**Task to carry out:** Once you have read the entries below, give them all again without any difference.

**Provided information:**
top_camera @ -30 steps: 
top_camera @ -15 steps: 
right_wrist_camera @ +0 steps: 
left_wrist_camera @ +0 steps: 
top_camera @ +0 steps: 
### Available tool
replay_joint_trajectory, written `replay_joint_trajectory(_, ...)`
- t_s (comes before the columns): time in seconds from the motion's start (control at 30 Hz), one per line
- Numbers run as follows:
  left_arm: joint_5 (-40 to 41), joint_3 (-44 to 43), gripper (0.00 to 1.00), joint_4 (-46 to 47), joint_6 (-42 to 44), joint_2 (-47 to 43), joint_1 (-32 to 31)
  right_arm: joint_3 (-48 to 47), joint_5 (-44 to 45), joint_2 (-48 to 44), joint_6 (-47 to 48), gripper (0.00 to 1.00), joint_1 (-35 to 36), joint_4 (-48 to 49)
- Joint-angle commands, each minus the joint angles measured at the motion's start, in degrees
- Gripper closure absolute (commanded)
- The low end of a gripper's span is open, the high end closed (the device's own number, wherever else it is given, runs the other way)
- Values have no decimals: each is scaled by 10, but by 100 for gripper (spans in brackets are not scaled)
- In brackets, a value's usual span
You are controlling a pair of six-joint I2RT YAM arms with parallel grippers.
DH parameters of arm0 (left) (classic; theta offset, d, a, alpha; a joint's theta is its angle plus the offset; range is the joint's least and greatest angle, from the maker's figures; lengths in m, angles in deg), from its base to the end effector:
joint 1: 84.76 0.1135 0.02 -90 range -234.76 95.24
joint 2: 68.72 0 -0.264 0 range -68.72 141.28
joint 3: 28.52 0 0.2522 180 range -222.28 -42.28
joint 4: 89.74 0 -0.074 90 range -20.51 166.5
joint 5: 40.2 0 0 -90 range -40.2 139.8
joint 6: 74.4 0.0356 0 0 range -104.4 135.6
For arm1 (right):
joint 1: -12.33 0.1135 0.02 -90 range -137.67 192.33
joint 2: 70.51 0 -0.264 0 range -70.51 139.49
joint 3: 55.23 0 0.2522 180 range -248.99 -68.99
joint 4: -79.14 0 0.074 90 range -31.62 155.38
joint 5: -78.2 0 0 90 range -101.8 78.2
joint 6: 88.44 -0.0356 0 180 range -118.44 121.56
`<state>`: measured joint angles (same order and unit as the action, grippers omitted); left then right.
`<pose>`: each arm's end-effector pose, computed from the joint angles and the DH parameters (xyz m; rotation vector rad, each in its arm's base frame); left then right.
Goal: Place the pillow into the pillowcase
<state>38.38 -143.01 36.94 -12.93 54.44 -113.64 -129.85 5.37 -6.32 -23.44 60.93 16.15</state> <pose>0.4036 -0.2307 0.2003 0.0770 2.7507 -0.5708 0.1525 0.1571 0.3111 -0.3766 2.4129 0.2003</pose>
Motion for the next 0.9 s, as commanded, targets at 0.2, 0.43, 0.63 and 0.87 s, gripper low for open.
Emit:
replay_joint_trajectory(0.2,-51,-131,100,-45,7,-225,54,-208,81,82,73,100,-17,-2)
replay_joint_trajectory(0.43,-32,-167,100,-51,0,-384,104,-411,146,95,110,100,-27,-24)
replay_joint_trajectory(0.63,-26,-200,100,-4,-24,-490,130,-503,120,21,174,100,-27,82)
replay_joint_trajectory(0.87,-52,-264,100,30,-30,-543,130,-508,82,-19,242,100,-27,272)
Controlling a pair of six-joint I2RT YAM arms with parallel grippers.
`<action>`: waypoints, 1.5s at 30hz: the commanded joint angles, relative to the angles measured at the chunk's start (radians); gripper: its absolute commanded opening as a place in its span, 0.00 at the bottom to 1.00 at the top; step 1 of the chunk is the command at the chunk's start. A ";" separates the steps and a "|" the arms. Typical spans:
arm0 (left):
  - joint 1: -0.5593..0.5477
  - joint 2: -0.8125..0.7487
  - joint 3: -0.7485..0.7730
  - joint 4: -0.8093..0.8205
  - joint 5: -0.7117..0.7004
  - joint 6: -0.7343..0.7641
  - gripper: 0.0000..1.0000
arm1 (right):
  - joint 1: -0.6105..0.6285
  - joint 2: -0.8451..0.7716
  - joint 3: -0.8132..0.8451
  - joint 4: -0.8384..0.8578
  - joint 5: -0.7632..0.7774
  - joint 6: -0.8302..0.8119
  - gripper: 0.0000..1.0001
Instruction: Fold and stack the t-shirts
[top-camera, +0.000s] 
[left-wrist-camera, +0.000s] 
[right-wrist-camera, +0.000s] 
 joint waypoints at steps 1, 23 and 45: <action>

**Output for this task:**
top_camera @ -30 steps: 
top_camera @ -15 steps: 
right_wrist_camera @ +0 steps: 
left_wrist_camera @ +0 steps: 
top_camera @ +0 steps: 
### Available tool
replay_joint_trajectory, written `replay_joint_trajectory(_, ...)`
- t_s (comes before the columns): time in seconds from the motion's start (control at 30 Hz), one per line
- Numbers run as follows:
  left_arm: joint_5 (-40 to 41), joint_3 (-44 to 43), gripper (0.00 to 1.00), joint_4 (-46 to 47), joint_6 (-42 to 44), joint_2 (-47 to 43), joint_1 (-32 to 31)
  right_arm: joint_3 (-48 to 47), joint_5 (-44 to 45), joint_2 (-48 to 44), joint_6 (-47 to 48), gripper (0.00 to 1.00), joint_1 (-35 to 36), joint_4 (-48 to 49)
- Joint-angle commands, each minus the joint angles measured at the motion's start, in degrees
- Gripper closure absolute (commanded)
- The low end of a gripper's span is open, the high end closed (the device's own number, wherever else it is given, runs the other way)
- Values have no decimals: each is scaled by 10, but by 100 for gripper (spans in brackets are not scaled)
- In brackets, a value's usual span
You are controlling a pair of six-joint I2RT YAM arms with parallel grippers.
DH parameters of arm0 (left) (classic; theta offset, d, a, alpha; a joint's theta is its angle plus the offset; range is the joint's least and greatest angle, from the maker's figures; lengths in m, angles in deg), from its base to the end effector:
joint 1: 84.76 0.1135 0.02 -90 range -234.76 95.24
joint 2: 68.72 0 -0.264 0 range -68.72 141.28
joint 3: 28.52 0 0.2522 180 range -222.28 -42.28
joint 4: 89.74 0 -0.074 90 range -20.51 166.5
joint 5: 40.2 0 0 -90 range -40.2 139.8
joint 6: 74.4 0.0356 0 0 range -104.4 135.6
For arm1 (right):
joint 1: -12.33 0.1135 0.02 -90 range -137.67 192.33
joint 2: 70.51 0 -0.264 0 range -70.51 139.49
joint 3: 55.23 0 0.2522 180 range -248.99 -68.99
joint 4: -79.14 0 0.074 90 range -31.62 155.38
joint 5: -78.2 0 0 90 range -101.8 78.2
joint 6: 88.44 -0.0356 0 180 range -118.44 121.56
`<state>`: measured joint angles (same order and unit as the action, grippers omitted); left then right.
`<pose>`: each arm's end-effector pose, computed from the joint angles and the DH parameters (xyz m; rotation vector rad, each in its arm's base frame); left then right.
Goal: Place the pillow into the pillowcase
<state>38.38 -143.01 36.94 -12.93 54.44 -113.64 -129.85 5.37 -6.32 -23.44 60.93 16.15</state> <pose>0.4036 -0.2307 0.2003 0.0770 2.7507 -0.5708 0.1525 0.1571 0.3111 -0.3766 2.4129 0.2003</pose>
Motion for the next 0.9 s, as commanded, targets at 0.2, 0.43, 0.63 and 0.87 s, gripper low for open.
Emit:
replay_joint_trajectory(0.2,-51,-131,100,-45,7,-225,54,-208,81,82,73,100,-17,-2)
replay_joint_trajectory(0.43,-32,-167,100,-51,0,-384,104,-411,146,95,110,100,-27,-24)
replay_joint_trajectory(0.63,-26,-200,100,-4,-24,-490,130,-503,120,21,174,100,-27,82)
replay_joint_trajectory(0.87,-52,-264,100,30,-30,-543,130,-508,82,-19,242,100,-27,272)
Controlling a pair of six-joint I2RT YAM arms with parallel grippers.
`<action>`: waypoints, 1.5s at 30hz: the commanded joint angles, relative to the angles measured at the chunk's start (radians); gripper: its absolute commanded opening as a place in its span, 0.00 at the bottom to 1.00 at the top; step 1 of the chunk is the command at the chunk's start. A ";" separates the steps and a "|" the arms. Typical spans:
arm0 (left):
  - joint 1: -0.5593..0.5477
  - joint 2: -0.8125..0.7487
  - joint 3: -0.7485..0.7730
  - joint 4: -0.8093..0.8205
  - joint 5: -0.7117..0.7004
  - joint 6: -0.7343..0.7641
  - gripper: 0.0000..1.0000
arm1 (right):
  - joint 1: -0.6105..0.6285
  - joint 2: -0.8451..0.7716
  - joint 3: -0.8132..0.8451
  - joint 4: -0.8384..0.8578
  - joint 5: -0.7632..0.7774
  - joint 6: -0.8302..0.8119
  - gripper: 0.0000..1.0001
Instruction: Fold and stack the t-shirts
[top-camera, +0.000s] 
[left-wrist-camera, +0.000s] 
[right-wrist-camera, +0.000s] 
 joint waypoints at steps 1, 23 and 45: <action>

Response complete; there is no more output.